Label fondateur de la scène électronique française, F Communications, lancé par Eric Morand et Laurent Garnier en avril 1994 et mis en sommeil en 2008, fête ses 25 ans avec une série de rééditions qui permet de se replonger dans une époque où house et techno se sont fait une place sous les projecteurs.

A la fin des années 80, il n’y a pas grand monde à Paris pour parler de musique électronique, que ce soit dans les médias ou dans les clubs, à part les soirées du photographe Jean-Claude Lagrèze ou celles des DJ’s anglais Colin Faver et Colin Holsgrove au Palace, où débute le jeune Laurent Garnier. Parmi la faune branchée qui se presse dans ces fêtes, un employé du label Barclay, Eric Morand, vient faire un peu de réseautage. Il faut dire qu’il se sent un peu seul au bureau à travailler les disques du label FFRR (créé par la future star de la dance music Pete Tong), qui sort les albums d’Orbital ou ceux des artistes du label Trax, fer de lance de la house chicagoane. Eric Morand reçoit toutes les semaines une flopée de disques, et il ne sait pas trop à qui les confier pour en faire la promotion. Il contacte alors Laurent Garnier, qui, justement, se plaignait dans une interview à Actuel de n’être en contact avec aucune maison de disques à Paris. De leur rencontre naît une amitié qui dure encore aujourd’hui. Morand s’est trouvé un nouvel allié dans la lutte pour la démocratisation de la musique électronique, mais au bureau, ce n’est toujours pas ça. Personne ne s’intéresse à ces sons. Quand Laurent Garnier se lance dans la production d’un premier maxi, Eric Morand fait passer la démo à son patron, Pascal Nègre, alors chez Barclay. Il raconte : “Je suis arrivé en lui disant : ‘Ecoute Pascal, je pense que ce serait vraiment intéressant de signer un artiste français de techno/house.’ Il était mort de rire, il m’a répondu : ‘On dirait du Jean-Michel Jarre, ça n'a aucun intérêt !’ C’est là que j'ai compris que je perdais mon temps dans cette boîte.”
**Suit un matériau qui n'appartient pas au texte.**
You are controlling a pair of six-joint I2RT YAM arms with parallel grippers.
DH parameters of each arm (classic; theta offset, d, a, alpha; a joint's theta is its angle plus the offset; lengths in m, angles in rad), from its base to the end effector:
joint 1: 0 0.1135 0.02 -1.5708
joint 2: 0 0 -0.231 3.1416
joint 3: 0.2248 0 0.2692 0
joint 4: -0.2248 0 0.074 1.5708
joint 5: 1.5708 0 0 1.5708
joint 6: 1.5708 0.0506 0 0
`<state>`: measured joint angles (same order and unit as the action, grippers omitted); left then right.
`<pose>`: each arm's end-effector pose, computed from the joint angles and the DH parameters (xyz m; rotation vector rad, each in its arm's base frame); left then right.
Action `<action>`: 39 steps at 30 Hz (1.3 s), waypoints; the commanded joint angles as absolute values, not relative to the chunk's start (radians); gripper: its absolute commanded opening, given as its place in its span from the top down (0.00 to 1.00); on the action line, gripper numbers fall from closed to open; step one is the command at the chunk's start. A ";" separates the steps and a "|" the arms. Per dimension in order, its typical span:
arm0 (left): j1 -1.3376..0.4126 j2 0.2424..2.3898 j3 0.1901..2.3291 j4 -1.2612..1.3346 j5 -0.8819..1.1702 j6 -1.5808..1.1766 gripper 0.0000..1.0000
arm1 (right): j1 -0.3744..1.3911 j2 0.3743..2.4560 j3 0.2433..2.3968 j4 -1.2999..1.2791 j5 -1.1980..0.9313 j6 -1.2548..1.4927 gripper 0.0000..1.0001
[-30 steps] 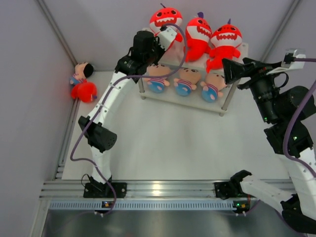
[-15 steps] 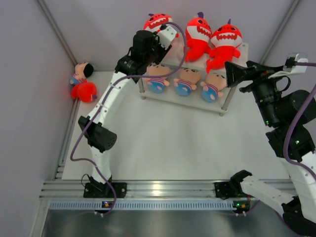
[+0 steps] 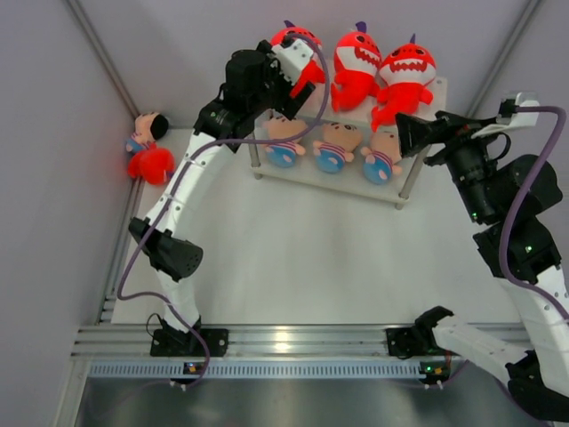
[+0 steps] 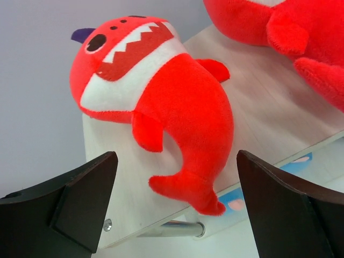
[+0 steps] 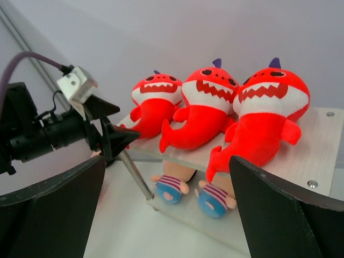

Persuadé que “le seul moyen pour que cette musique soit reconnue dans l’Hexagone, c'est que les artistes français aient du succès à l'étranger”, Morand file chez Fnac Music, qui lui confie en 1991 les clés de son nouveau label Fnac Music Dance Division. Il peut enfin sortir les disques d’artistes français, et signe tout de suite Shazz (Shazz EP) Ludovic Navarre alias St Germain (Motherland et French Traxx) et Laurent Garnier (As French Connection ‎avec Mix Master Doody en 1991, Stronger by Design en 92). A côté de ça, le label se distingue en distribuant le catalogue de Warp, avec des noms aujourd’hui légendaires comme LFO, Nightmare On Wax ou Aphex Twin. Mais à l’époque, ils sont encore inconnus. “On a mordu la poussière, se souvient Eric Morand. Les journalistes disaient “c’est pas de la musique, c'est de l'ordinateur”. On en a vendu quelques dizaines à la Fnac, mais les disquaires spécialisés se fournissaient directement en import depuis Londres ou New York. C’était vraiment dur mais je gardais cette idée de faire réussir des Français pour entraîner le reste.”

Pendant deux ans, de 91 à 93, Morand lutte contre la culture de la musique française, et les regards incendiaires d’ingénieurs du son venus du rock et de la chanson. “Quand je leur parlais de compresser le son, de monter les niveaux à fond, ils me regardaient comme un petit con qui les faisait chier.” C’était pareil pour l’export, où les professionnels parisiens travaillaient surtout la world music. “Ils n'avaient aucun compte ouvert avec les grossistes en musique électronique à Londres, New York ou en Belgique. Il n'y avait aucun réseau, donc à cette époque, si on arrive à exporter 50 maxis, c'est la fête.” Pour y remédier, fin 92. Fnac fait venir un grossiste d’Allemagne pour l’aider à pousser les ventes de vinyles, qui décollent grâce à ses contacts chez le label Discomania, spécialisé dans la trance.